After making no first-team appearances during the first half of Stevenage's 2011–12 season due to a "succession of little injuries", Murphy joined League Two club Aldershot Town on a one-month loan agreement on 10 February 2012. He made his debut four days later in Aldershot's 1–0 home victory against Hereford United, Aldershot's first home win since December 2011. He made two further appearances during the loan, and returned to Stevenage in March 2012. Murphy struggled with hamstring, groin and ankle injuries and was not involved in the latter stages of Stevenage's season, making no appearances for the team during the season. He was released by Stevenage when his contract expired in May 2012. Murphy made 53 appearances in all competitions during his three years with the club.

Port Vale
Murphy signed for League Two club Port Vale on a free transfer on 2 July 2012, signing a one-year contract. He made his debut from the substitutes' bench on 25 August 2012, replacing Chris Shuker 74 minutes into a 3–1 victory over Morecambe at the Globe Arena. Murphy struggled with hamstring problems whilst the team moved up to second in the league table in his absence. He eventually made his full debut on 20 October 2012, in a 4–1 home victory against Wycombe Wanderers. On making his return to fitness, he speculated that "if there was a hell for footballers that's what you'd do, sit in the stand watching games injured." Murphy made only his third appearance of the season against Rochdale on 6 November 2012, but having entered the game as a substitute he was forced off injured after only a few minutes due to a recurrence of his calf injury. He left the club by mutual consent on 8 January 2013.

Return to Non-League
Having initially planned on returning to Ireland, Murphy received a contract offer from Conference Premier club Macclesfield Town. He accepted the offer on 31 January 2013, signing a contract lasting until the end of the 2012–13 season. Two weeks into his time at Macclesfield, he tore his calf muscle in training and on 13 February 2013, having made no appearances for the club, his contract was cancelled by mutual consent.

He returned to Ireland and trained with former club Cork City. Murphy wanted to resume his playing career in England and spoke to Graham Westley, his former manager at Stevenage, who agreed for him to spend pre-season at the club ahead of the 2013–14 season. He arranged with Westley to "play some games for another club, to regain my confidence and then return to Stevenage". He subsequently signed for Woking of the Conference Premier on 24 September 2013. He made his Woking debut the same day his signing was announced, playing the first 68 minutes in a 4–0 home defeat to Luton Town at Kingfield Stadium.
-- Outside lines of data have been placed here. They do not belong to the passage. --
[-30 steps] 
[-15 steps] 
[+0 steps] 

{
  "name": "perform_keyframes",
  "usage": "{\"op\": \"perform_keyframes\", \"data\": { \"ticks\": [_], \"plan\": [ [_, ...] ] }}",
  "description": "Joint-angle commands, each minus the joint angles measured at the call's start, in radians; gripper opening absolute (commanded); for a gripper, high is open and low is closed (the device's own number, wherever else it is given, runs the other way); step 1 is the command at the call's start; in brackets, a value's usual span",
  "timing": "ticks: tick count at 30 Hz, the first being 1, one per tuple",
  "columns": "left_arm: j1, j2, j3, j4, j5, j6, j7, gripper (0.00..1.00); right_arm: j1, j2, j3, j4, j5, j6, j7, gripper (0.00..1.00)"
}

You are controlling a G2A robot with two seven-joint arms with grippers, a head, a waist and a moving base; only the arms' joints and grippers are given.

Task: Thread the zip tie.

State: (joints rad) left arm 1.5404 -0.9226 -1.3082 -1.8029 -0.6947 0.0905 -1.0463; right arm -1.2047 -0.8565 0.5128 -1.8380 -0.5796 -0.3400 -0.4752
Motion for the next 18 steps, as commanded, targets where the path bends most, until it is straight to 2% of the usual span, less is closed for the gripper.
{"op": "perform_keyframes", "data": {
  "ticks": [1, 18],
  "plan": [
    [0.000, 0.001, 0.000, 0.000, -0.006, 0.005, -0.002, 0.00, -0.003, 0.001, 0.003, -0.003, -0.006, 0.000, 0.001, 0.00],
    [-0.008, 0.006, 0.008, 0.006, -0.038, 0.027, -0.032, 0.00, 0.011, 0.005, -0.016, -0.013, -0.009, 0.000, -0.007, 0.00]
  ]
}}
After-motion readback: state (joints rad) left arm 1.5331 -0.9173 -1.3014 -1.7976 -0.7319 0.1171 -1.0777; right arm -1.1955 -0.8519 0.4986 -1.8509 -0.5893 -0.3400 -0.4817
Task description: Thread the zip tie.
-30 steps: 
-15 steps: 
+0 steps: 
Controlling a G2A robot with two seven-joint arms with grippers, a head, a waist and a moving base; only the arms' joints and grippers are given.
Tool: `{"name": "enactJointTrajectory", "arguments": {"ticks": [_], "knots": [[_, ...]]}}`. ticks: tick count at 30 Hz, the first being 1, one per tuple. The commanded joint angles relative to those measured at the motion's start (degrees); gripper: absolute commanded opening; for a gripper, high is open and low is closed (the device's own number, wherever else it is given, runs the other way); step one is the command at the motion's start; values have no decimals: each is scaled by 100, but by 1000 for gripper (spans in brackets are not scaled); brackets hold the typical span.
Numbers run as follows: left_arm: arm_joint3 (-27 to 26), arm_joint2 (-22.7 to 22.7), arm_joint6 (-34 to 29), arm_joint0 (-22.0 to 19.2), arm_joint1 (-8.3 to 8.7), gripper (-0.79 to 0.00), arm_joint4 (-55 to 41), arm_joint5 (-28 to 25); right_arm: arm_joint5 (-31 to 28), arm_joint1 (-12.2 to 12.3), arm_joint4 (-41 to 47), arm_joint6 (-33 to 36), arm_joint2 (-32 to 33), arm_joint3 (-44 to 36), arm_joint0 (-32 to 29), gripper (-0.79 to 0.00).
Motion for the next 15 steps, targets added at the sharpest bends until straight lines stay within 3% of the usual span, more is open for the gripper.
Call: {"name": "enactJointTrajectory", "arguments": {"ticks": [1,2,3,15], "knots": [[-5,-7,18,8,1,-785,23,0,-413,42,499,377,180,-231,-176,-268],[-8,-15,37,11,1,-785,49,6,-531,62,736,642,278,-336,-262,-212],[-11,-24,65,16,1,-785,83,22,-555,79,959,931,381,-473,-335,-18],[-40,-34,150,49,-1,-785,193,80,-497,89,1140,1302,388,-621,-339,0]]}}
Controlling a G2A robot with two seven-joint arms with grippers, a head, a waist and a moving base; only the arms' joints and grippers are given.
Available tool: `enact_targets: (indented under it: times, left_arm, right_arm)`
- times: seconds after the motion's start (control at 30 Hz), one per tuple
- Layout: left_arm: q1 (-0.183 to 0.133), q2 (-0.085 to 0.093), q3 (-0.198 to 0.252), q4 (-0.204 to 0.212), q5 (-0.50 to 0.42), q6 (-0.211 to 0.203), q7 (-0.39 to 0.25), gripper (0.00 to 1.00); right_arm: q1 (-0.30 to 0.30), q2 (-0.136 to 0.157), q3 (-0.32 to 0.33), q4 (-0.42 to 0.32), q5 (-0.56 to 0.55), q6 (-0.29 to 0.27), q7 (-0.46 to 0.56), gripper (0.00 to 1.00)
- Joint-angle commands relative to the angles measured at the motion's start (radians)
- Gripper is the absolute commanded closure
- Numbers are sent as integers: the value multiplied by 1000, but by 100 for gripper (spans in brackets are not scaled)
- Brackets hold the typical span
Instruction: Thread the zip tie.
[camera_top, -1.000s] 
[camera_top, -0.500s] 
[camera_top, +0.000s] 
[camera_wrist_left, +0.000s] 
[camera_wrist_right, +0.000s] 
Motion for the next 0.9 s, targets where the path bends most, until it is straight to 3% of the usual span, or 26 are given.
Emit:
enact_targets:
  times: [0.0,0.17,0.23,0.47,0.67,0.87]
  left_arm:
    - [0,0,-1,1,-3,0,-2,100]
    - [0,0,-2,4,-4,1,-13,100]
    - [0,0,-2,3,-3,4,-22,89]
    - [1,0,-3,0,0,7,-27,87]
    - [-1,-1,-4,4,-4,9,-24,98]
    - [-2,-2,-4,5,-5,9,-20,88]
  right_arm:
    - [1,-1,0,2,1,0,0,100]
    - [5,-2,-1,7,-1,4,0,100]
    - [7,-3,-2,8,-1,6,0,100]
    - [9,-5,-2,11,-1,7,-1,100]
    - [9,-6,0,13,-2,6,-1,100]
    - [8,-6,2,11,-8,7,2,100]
Murphy made three appearances for Woking before injury curtailed his time at the club.

Return to Ireland
Murphy returned to Cork City on a free transfer on 16 November 2013. He made his first appearance back at Cork on 10 March 2014, starting in a 4–0 home victory over Limerick in the League of Ireland Cup. Murphy made five appearances for the club during a season disrupted by injuries as Cork finished the 2014 season in second place in the League of Ireland Premier Division. He dislocated his shoulder in a pre-season friendly against Birmingham City in July 2014 and notified Cork City manager John Caulfield of his decision to retire from playing after the match.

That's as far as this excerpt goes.